Twice earlier, I had experienced similar mortal fear in a tiny Fiat. The first time occurred in the winter of ’77, when Maria-Pia Canaponi, a young Florentine, drove me and a friend from the hilltop town of Fiesole down to Florence, hidden in the misty and shadowy depths of the Arno valley. As I recalled over the years, she didn’t so much as drive as allow the car to simply fall downhill, even though the wheels did touch the ground here and there on a hairpin curve, but more like the soles of a mountaineer’s boots graze the side of a cliff as he rappels down a rock face.

The other death-defying Fiat, also somewhere in the mid-seventies, bored its way through the hellish Parisian morning traffic. At the wheel was a local woman, her hat crumpled by the city’s night life. She was trying to impress me (in back) and her girlfriend up front by ignoring red lights or, at the very least, by blindly changing lanes with her brim pulled down over her eyes. Arriving at her house in a suburb of Paris, sheer terror and heart palpitations made it impossible for me to perform up to snuff.

But now the claustrophobic tin can was jostling an unborn life. The midwife manoeuvred her car down the Cornelis Krusemanstraat towards the Harlemmercircuit — and that is where I must have lost track of where we were, distracted as I was by Miriam’s birthing pains.
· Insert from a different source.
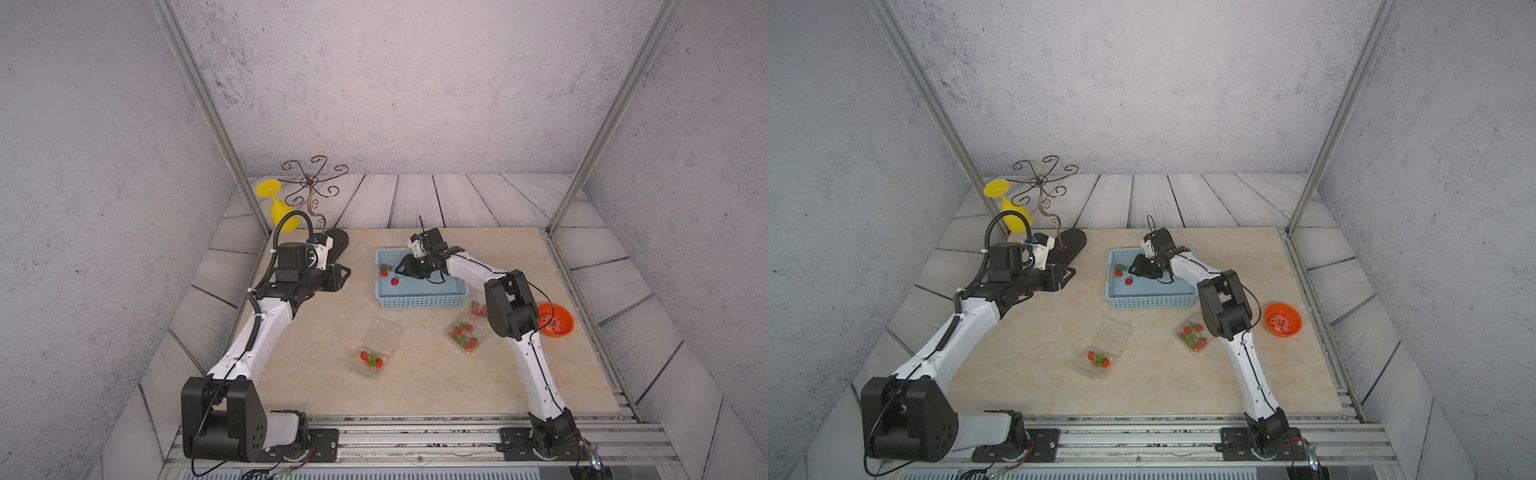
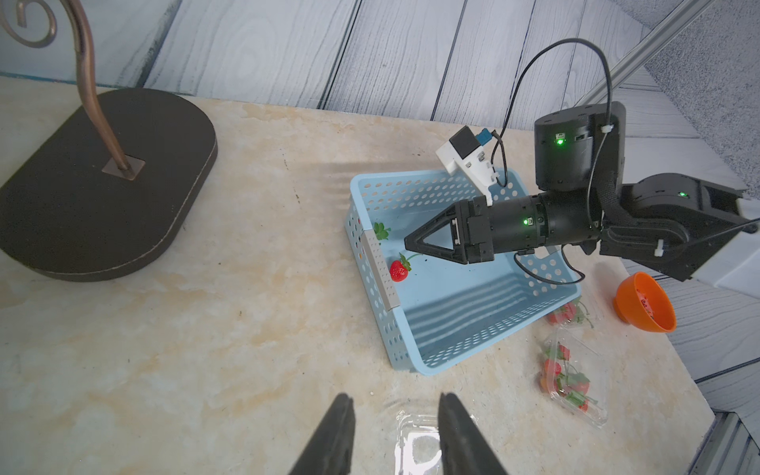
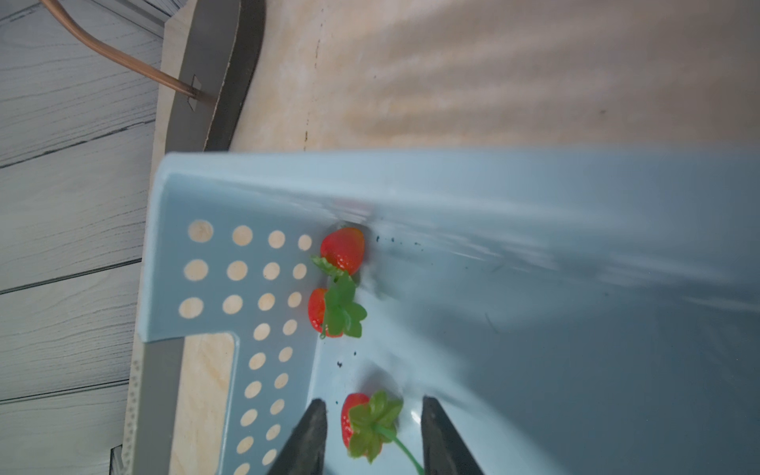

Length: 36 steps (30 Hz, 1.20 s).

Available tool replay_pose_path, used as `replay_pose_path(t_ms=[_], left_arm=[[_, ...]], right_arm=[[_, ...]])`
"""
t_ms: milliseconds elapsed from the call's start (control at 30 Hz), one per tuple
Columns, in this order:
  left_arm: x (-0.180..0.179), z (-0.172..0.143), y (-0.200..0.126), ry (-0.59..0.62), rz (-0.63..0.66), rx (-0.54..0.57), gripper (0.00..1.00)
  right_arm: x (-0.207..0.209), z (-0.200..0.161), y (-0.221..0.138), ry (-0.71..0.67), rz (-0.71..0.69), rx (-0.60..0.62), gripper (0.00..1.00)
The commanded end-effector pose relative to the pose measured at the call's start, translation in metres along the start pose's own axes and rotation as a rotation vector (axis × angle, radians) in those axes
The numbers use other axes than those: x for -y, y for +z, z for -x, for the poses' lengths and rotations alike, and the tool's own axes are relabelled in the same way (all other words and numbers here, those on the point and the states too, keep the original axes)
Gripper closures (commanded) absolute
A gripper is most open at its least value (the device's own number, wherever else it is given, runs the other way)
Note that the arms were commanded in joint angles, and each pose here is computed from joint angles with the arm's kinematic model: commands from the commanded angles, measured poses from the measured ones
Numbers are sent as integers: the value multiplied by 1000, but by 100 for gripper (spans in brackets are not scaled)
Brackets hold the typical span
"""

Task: Pack strawberries into containers
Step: Pick up the strawberry from the basket.

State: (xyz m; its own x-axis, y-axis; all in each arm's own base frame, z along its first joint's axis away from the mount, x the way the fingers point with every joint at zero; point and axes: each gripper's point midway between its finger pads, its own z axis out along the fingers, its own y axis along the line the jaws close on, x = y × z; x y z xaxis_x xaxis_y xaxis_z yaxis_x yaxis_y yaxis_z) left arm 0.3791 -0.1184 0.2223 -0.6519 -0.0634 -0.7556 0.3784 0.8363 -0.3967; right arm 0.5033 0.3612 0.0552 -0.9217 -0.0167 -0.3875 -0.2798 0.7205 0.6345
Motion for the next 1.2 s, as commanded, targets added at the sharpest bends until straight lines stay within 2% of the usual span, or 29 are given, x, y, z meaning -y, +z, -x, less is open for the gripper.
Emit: replay_pose_path(t_ms=[0, 167, 733, 900, 1000, 1167], left_arm=[[2, 6, -1, 26, -2, 7, 62], [3, 5, 0, 26, -4, 5, 62], [4, 8, -3, 31, -6, 14, 62], [5, 7, -3, 30, -6, 14, 62], [5, 8, -3, 32, -6, 15, 62], [5, 8, -3, 30, -9, 15, 62]], right_arm=[[14, -18, 20, 17, -11, -59, 60], [19, -23, 26, 27, -12, -70, 62], [2, -37, 32, 26, 22, -101, 74], [2, -32, 36, 17, 11, -99, 76], [3, -29, 35, -16, -24, -104, 77], [13, -40, 33, -123, -161, -151, 80]])
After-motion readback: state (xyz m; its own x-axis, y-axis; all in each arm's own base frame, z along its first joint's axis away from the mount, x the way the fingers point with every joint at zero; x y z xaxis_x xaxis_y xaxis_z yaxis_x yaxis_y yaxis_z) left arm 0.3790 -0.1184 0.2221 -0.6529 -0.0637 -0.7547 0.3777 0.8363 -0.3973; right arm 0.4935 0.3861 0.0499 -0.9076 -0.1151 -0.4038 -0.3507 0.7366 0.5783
I wasn’t paying attention, and Miriam even less, so neither of us noticed that the midwife had turned right onto the Amstelveenseweg towards the Zeilstraat instead of taking the roundabout to the other leg of the Amstelveenseweg that led to the VU hospital.
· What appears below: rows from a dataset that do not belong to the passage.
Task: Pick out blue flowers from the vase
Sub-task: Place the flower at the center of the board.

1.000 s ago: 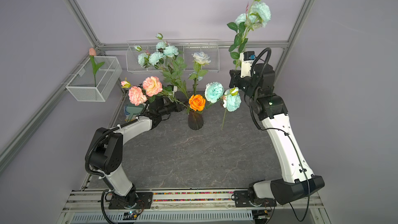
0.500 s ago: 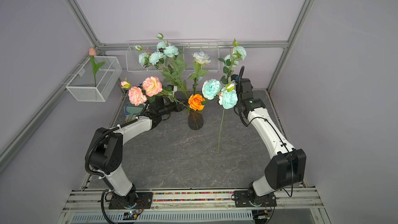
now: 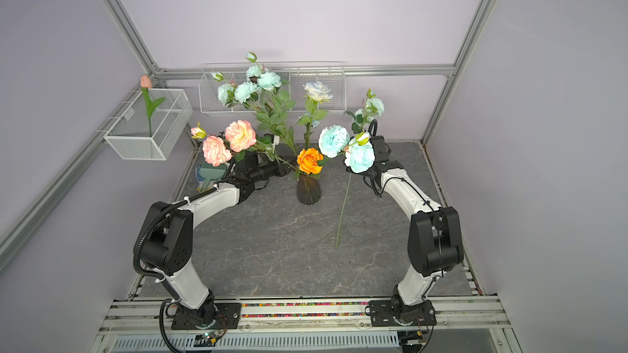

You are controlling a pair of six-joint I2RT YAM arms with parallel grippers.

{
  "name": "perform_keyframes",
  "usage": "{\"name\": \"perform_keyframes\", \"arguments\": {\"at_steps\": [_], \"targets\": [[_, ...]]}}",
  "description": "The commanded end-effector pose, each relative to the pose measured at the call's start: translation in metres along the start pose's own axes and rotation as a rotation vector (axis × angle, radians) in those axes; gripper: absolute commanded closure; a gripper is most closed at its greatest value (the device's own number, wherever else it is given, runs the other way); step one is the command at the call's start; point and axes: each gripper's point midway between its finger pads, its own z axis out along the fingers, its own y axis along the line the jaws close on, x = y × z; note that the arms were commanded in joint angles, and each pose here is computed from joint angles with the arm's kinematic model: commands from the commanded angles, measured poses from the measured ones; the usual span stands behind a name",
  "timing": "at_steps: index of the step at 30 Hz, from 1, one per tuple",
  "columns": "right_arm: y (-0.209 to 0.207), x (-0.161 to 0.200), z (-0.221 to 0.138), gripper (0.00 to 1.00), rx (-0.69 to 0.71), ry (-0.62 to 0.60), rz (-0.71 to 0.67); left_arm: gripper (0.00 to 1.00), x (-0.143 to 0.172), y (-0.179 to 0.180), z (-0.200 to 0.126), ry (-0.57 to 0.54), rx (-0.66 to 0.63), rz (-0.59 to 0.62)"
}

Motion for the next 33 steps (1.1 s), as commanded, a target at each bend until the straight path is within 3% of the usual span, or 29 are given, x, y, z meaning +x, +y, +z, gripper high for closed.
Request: {"name": "perform_keyframes", "arguments": {"at_steps": [1,5,15,28,33], "targets": [[-0.002,0.012,0.032,0.93,-0.054,0.082,0.008,0.65,0.012,0.005,-0.004,0.037,-0.033,-0.012],[-0.005,0.030,0.064,0.93,-0.085,0.226,-0.019,0.65,0.010,0.003,-0.006,0.035,-0.039,-0.009],[0.005,0.045,0.100,0.92,-0.167,0.353,-0.028,0.65,0.009,0.003,-0.005,0.033,-0.042,-0.007],[0.000,0.067,0.124,0.79,-0.147,0.397,-0.012,0.66,0.011,0.003,-0.009,0.034,-0.050,-0.004],[-0.001,0.062,0.124,0.68,-0.136,0.381,-0.010,0.65,0.012,0.003,-0.010,0.033,-0.046,-0.008]]}}
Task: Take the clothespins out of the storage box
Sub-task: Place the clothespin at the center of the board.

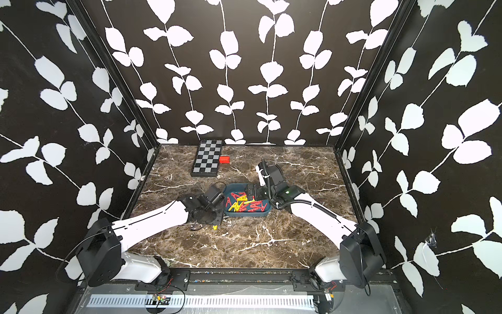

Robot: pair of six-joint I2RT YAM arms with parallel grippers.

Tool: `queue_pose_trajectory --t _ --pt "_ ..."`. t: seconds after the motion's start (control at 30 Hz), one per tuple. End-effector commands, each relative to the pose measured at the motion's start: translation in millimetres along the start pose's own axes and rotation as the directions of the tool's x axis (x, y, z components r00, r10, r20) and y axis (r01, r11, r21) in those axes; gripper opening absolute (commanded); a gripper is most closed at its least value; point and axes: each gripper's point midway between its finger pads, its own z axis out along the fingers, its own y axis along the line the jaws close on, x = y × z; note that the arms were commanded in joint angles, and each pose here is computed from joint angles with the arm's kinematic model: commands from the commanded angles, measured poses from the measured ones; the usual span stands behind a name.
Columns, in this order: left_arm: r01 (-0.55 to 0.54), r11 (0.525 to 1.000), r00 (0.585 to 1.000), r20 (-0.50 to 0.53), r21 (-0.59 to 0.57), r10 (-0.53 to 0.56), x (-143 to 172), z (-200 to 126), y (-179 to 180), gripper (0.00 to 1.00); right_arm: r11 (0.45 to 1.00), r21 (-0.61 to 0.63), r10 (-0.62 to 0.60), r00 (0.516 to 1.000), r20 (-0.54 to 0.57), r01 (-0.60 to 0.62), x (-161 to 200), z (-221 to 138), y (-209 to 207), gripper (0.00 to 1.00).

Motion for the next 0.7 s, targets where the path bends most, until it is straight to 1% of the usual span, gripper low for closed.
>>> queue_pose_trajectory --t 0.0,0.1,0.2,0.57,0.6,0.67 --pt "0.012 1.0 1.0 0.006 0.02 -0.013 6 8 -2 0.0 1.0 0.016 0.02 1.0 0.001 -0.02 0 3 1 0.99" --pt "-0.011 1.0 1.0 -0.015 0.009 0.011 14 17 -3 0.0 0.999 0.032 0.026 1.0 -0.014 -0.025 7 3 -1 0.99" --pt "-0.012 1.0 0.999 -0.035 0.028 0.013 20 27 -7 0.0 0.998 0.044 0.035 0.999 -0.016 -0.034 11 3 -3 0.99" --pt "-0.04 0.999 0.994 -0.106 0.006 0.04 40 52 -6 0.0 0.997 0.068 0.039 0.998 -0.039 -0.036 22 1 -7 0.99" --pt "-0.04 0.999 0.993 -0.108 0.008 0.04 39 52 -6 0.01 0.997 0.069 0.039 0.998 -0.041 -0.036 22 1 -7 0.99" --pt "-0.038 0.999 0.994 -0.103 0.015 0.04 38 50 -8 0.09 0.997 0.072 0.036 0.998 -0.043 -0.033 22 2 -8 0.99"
Yes, I do recall my impatience at the open drawbridge over the Schinkel, raised like an unbreachable rampart, but it still did not occur to me that our rolling maternity bed was heading the wrong way. Miriam herself realised the mistake only when we reached the hospital. Once inside, the midwife and I helped her into a wheelchair. As we wheeled her through the foyer towards the lift, Miriam whimpered: ‘This isn’t the VU … I was supposed to deliver at the VU.’

‘Oh, sorry, hon, sorry … sorry,’ cried the midwife. ‘My fault entirely. I must have looked at the wrong form this morning … Oh, how awful. Well, there’s no turning back now.’

She had taken us to Slotervaart Hospital.

3

The two police officers turned us over to a small group of nurses in a reception area at the top of a short set of stairs. I can’t remember which of the four or five of them handed me Tonio’s wallet. The grey billfold with snap fastener lay heavily in my hand: its change pocket was laden with coins. I imagined that it still retained some of his body heat — from his thigh, his buttocks, or his breast, wherever he had it at the moment of …

Stuck to the back of the wallet was a self-adhesive, computer-printed sticker bearing his name, a few series of digits and today’s date (how new and nearby everything was). In our absence, they were already busy transforming him into a series of numbers.

The two officers took their leave with a handshake, and wished us ‘sterkte’ — courage, strength. I took the opportunity to study their uniforms one last time. Once this was all behind us and we knew how long Tonio’s recovery would take, I could — no matter how shaken and depressed — return to my writing table and resume work on the police novel. I had pinned up a photo of a female police chief in standard uniform. Now I had been given extra information regarding how a rank-and-file policewoman looked in warm weather.

The policeman handed me a card from the Serious Traffic Accident Unit on the James Wattstraat, where I could request a more complete report on the collision. I had only to ask for the staff member whose name he’d written in with a ballpoint pen.